Melanie Malzahn (born 1973 in Hamburg) is a German professor of Indo-European studies at the University of Vienna specializing in the history of the Tocharian languages.

==Biography==
Between 1992 and 1999, Malzahn studied linguistics and Ancient Near East studies in Hamburg and Vienna, receiving her magister degree from the University of Vienna in 1999 and her doctorate from the same institution in 2001; the topic of her dissertation was sandhi in the Rigveda. Between 2000 and 2012 she held various positions at the University of Vienna, as well as spending time as a guest researcher at the Institut de France, UCLA, and Harvard University. In 2009 she received her habilitation in Indo-European linguistics for a book on the Tocharian verbal system. In 2012 she was appointed to the professorship of comparative Indo-European linguistics at the University of Vienna.

==Honours and awards==
Malzahn is an elected member of several prestigious scholarly associations. In 2013 she was elected as a corresponding member of the Austrian Academy of Sciences, and since 2015 she has been a full member. In 2014 she was elected member of the Academia Europaea. Since 2020 she has been a corresponding member of the Saxon Academy of Sciences and Humanities in Leipzig.

==Research==
Alongside the Tocharian languages, Malzahn has published broadly across comparative Indo-European studies, including work on Vedic Sanskrit, Ancient Greek, Old Irish, early Germanic, and Etruscan.

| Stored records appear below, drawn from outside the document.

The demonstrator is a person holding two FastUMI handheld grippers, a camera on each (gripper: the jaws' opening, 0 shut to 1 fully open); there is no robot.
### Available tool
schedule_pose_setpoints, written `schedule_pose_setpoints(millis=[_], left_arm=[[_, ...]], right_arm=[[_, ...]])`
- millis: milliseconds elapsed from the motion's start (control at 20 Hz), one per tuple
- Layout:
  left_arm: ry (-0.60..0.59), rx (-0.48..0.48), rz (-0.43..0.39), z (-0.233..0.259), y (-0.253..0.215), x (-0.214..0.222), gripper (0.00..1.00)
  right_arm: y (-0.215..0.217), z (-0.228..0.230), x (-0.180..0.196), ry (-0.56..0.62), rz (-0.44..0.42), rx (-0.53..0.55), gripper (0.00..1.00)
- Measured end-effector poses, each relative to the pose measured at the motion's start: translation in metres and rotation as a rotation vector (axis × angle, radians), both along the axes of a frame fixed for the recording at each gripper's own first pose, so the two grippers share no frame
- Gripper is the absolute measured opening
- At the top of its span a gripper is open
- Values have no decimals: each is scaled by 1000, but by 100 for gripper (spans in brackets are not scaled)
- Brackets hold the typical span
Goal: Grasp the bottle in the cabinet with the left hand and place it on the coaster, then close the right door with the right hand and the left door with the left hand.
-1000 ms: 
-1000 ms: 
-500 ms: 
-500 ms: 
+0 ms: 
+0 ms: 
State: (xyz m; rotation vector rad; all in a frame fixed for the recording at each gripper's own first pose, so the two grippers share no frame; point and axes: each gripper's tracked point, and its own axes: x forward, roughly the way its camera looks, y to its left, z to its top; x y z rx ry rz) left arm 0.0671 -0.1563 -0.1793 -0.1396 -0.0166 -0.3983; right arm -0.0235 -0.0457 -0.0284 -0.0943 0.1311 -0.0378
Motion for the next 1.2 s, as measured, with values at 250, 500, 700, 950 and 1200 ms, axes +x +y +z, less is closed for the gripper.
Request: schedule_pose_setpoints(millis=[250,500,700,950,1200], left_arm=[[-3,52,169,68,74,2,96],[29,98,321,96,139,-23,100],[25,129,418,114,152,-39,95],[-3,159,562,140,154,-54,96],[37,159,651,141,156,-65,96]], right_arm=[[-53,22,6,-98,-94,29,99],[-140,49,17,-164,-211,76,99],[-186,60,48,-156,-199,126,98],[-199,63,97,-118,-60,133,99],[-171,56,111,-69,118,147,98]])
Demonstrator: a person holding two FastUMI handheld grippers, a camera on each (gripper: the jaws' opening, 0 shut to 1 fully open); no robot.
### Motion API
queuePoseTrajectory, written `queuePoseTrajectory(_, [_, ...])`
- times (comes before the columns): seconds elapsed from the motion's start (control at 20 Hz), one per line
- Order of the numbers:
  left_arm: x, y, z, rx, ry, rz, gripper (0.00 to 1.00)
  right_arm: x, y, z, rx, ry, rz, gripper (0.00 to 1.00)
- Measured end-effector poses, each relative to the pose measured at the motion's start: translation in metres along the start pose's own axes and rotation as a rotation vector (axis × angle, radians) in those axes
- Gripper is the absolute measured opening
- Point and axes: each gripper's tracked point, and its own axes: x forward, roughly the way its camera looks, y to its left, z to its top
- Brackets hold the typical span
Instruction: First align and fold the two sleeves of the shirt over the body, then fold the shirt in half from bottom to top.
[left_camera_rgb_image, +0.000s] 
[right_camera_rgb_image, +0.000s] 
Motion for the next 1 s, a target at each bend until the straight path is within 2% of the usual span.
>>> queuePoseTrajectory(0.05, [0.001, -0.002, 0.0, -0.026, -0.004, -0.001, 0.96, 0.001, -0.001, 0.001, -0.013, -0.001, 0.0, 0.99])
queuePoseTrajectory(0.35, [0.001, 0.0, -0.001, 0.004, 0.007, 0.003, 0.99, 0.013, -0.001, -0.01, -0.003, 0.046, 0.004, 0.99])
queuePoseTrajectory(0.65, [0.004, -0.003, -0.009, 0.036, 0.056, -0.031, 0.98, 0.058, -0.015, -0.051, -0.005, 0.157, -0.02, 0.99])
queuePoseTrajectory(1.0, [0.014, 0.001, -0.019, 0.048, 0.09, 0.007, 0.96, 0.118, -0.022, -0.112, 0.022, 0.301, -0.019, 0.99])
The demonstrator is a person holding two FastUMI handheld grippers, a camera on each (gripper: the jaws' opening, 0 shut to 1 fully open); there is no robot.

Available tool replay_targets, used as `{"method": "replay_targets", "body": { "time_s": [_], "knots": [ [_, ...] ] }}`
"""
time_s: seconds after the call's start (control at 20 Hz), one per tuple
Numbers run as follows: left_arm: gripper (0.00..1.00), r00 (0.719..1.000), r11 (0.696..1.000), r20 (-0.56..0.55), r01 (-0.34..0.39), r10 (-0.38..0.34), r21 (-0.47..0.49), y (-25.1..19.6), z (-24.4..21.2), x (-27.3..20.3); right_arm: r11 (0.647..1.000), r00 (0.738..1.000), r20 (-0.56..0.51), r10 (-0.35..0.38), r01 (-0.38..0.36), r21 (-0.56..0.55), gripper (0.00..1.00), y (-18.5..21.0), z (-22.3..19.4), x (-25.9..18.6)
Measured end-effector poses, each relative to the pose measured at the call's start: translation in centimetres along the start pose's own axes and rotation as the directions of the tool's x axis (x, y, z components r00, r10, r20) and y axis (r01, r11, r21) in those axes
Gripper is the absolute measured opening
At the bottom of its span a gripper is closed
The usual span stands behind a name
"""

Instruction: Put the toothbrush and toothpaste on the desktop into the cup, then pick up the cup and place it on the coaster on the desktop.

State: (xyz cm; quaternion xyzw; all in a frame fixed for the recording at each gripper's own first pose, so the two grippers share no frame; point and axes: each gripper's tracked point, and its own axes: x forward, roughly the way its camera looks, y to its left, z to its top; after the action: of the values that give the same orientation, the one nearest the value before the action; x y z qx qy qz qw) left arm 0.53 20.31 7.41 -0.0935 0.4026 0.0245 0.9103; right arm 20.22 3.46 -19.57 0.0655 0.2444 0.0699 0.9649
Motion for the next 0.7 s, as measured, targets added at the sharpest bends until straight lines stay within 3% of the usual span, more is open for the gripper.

Her 2010 monograph on the Tocharian verbal system, based on her habilitation thesis and running to over a thousand pages, has been praised as a magnum opus that is likely to be the standard reference work on its subject matter for many years to come.

==Selected publications==
- Malzahn, Melanie. 1999. Die nominalen Flexionsendungen des idg. Duals (The nominal inflectional endings of the Indo-European dual). Historische Sprachforschung/Historical Linguistics 112 (2), 204–226.
- Malzahn, Melanie. 2010. The Tocharian verbal system. Leiden: Brill.
- Malzahn, Melanie. 2011. Speaking on tongue: the Tocharian B nouns with an oblique singular in -a. Tocharian and Indo-European Studies 12, 83–109.
- Malzahn, Melanie. 2012. Position matters: The placement of clitics in metrical texts of Tocharian B. Tocharian and Indo-European Studies 13, 163–162.